While dinosaurs ruled the earth, so-called ichthyosaurs ruled the oceans. Although these marine reptiles were not dinosaurs, they reached similar gigantic sizes and also came in many different shapes and sizes. Now, researchers have unearthed the fossilized remains of a previously unknown and bizarre ichthyosaur species. An animal that was really huge.
The now extinct ichthyosaurs looked like today’s dolphins. Not only in appearance, for example, they also breathed air and were viviparous. Besides, they were huge. “Since the first discovery of skeletons in southern England and Germany over 250 years ago, these ‘salt fish’ have been among the first large reptile fossils known to science,” said the researcher Martin Sander.
And this story continues now. In the Augusta Mountains, a small mountain range in the US state of Nevada, researchers have discovered the fossil remains of a new species of ichthyosaur. In the rock, the team found a well-preserved skull, up to two meters long. In addition to this oddly large skull, the researchers also found part of the front spine, shoulder, and fin.
The beast was truly gigantic, describe researchers in their studies. Because from the caudal fin to the muzzle, this marine reptile must have been 17 meters long. The researchers have Cymbospondylus youngorum Appointed.
The biggest surprise, however, came after researchers dated the animal. After analysis, it appears Cymbospondylus youngorum namely from the Middle Triassic (247.2 to 237 million years ago). And it is interesting. Because it means that this animal is the biggest discovered to date. In reality, Cymbospondylus youngorum is even – to our knowledge – the first giant to inhabit the earth.
What’s fascinating is how quickly Cymbospondylus youngorum grew up. This giant swam in the oceans about 246 million years ago, about three million years after the first ichthyosaurs appeared. It means that Cymbospondylus youngorum – in an evolutionary way – had grown to its gigantic size in an incredibly short period of time.

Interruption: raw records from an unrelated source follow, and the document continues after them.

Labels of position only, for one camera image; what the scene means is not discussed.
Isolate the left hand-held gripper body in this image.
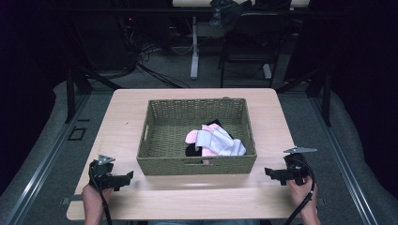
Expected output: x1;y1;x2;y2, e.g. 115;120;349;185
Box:
88;154;127;190

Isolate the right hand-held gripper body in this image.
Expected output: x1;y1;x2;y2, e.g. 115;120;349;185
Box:
281;146;318;187

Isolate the person's right hand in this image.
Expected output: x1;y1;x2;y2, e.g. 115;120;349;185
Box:
285;175;317;214

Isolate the person's left hand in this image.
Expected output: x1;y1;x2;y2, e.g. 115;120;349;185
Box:
81;183;115;217

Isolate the green woven basket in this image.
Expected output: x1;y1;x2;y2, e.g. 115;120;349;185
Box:
136;97;258;177

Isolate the white sock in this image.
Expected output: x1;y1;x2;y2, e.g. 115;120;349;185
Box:
194;127;247;158

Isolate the black sock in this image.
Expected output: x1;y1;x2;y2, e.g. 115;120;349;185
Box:
184;118;235;158

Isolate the pink sock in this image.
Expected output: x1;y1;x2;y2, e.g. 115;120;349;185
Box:
184;123;224;166

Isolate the black metal stand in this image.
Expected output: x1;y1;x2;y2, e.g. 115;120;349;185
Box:
64;64;124;125
275;66;333;128

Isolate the white desk leg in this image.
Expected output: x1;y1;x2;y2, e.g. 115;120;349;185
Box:
190;15;200;81
262;63;273;81

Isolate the black chair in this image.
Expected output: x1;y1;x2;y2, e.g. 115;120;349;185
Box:
218;8;294;89

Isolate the dark cloth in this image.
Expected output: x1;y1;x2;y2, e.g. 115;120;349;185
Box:
208;0;253;31

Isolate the white desk top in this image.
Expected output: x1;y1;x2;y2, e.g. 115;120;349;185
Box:
172;0;312;8

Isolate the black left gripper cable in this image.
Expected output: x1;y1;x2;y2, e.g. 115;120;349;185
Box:
88;160;114;225

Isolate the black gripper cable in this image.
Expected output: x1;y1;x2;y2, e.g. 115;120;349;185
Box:
283;158;316;225
88;160;114;225

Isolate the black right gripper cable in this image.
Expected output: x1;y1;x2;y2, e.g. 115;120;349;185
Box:
283;158;316;225

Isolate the tangle of floor cables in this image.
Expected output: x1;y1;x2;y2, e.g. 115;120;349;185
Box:
116;13;191;89

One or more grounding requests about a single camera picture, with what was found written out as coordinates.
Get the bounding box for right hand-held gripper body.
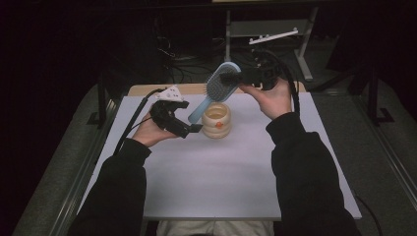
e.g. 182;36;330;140
242;28;299;91

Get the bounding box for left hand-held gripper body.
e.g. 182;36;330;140
149;85;191;139

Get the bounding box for light blue hairbrush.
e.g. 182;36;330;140
187;61;243;125

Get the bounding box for cream ribbed cup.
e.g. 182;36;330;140
201;101;232;140

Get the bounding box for person's left hand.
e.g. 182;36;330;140
132;109;179;148

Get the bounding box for person's right hand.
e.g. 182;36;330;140
239;79;293;121

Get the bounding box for wooden table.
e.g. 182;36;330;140
127;81;308;97

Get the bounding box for white table cover sheet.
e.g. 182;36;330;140
77;91;363;221

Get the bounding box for black metal stand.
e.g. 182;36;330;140
311;62;396;127
87;75;119;132

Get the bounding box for person's white clothing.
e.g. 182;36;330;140
156;219;274;236

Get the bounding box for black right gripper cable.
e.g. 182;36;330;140
252;48;301;116

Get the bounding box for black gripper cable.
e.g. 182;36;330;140
112;87;168;156
252;48;301;116

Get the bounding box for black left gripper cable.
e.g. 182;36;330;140
112;87;168;156

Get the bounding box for black cables on floor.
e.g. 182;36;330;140
153;16;296;85

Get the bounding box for white metal desk frame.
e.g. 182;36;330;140
224;6;319;83

What did he have on his menu? The elongated snout and conical teeth of Cymbospondylus youngorum suggest that this giant was feeding on squid and fish. But due to its large appearance, it can also sometimes like a smaller and younger marine reptile.
The researchers say that Cymbospondylus youngorum probably had a lot in common with whales. In this way, they have not only grown to huge sizes, but also look alike in terms of construction. Moreover, they both appeared after a mass extinction. One significant difference, however, is that the ichthyosaur was huge quite early in its evolutionary history, while the whales took much longer to reach their massive size.

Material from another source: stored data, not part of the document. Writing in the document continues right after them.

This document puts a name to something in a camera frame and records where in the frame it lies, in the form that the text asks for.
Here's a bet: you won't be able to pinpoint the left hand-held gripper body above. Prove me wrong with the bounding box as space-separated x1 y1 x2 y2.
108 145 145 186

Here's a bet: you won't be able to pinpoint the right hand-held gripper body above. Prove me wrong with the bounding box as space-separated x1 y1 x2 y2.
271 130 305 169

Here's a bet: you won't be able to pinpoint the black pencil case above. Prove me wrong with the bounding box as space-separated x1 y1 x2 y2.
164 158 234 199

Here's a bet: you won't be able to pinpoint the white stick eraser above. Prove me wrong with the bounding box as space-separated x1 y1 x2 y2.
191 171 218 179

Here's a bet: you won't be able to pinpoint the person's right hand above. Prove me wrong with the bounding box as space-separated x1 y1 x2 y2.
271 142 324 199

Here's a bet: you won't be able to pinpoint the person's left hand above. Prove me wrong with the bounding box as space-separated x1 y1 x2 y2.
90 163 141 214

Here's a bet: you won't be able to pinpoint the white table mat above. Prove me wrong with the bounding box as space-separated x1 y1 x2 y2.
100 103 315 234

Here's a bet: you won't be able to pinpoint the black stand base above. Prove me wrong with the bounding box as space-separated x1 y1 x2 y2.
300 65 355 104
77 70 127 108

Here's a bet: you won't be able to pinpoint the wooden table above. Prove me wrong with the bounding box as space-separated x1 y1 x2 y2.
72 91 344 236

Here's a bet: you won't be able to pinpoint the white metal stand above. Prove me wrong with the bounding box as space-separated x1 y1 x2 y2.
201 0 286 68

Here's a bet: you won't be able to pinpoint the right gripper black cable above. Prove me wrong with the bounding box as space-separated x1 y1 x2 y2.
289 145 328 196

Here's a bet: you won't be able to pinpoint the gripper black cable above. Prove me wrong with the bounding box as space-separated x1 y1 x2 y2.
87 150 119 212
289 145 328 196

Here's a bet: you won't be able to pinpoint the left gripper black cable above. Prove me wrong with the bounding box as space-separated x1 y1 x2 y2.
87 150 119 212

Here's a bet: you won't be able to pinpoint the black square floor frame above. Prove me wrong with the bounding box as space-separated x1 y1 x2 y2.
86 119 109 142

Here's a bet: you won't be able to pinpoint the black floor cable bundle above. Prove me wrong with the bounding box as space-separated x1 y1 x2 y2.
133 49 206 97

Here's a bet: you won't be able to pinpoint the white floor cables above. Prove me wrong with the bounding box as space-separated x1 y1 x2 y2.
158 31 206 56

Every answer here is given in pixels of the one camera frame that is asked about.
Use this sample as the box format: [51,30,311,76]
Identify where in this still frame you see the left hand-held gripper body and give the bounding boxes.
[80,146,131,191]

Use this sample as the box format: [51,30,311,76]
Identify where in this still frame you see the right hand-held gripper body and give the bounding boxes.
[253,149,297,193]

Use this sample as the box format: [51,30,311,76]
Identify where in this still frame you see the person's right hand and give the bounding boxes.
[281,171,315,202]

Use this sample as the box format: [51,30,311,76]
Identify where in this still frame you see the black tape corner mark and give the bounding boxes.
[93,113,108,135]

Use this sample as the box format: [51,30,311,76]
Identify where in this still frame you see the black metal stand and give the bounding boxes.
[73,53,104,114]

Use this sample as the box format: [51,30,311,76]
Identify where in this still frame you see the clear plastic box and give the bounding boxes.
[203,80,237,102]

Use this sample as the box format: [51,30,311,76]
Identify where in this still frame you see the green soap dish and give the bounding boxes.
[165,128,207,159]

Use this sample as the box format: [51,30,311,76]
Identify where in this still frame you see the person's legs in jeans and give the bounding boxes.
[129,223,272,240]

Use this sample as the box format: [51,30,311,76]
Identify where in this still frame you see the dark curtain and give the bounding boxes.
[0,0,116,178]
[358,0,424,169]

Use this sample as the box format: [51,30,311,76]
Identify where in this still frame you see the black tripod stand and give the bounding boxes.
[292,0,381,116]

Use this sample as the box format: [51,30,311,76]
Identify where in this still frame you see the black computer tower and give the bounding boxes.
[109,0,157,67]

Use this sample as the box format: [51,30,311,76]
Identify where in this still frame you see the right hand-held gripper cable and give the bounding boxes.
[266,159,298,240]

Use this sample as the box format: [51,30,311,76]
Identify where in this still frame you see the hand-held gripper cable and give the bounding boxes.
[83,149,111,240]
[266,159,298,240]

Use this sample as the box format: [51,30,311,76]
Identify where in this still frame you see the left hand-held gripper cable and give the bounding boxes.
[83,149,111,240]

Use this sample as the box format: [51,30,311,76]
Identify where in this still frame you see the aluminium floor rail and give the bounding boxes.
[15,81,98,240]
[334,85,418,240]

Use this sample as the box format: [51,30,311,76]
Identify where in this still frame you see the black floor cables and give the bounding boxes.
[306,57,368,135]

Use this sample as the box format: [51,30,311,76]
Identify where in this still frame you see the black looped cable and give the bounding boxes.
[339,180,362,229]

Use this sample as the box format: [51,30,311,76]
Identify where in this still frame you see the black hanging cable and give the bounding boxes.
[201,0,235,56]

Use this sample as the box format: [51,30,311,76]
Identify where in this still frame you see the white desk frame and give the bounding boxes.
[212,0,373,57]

How did ichthyosaurs get so big? This is likely due to the increase in ammonites and eel-like vertebrates that filled the ecological void after the Late Permian mass extinction. Overall, the results show that Cymbospondylus youngorum survived mass extinction very well. “An interesting aspect is that Cymbospondylus youngorum proof of the resilience of life in the oceans after the worst mass extinction in Earth history, ”concludes Jorge Velez-Juarbe.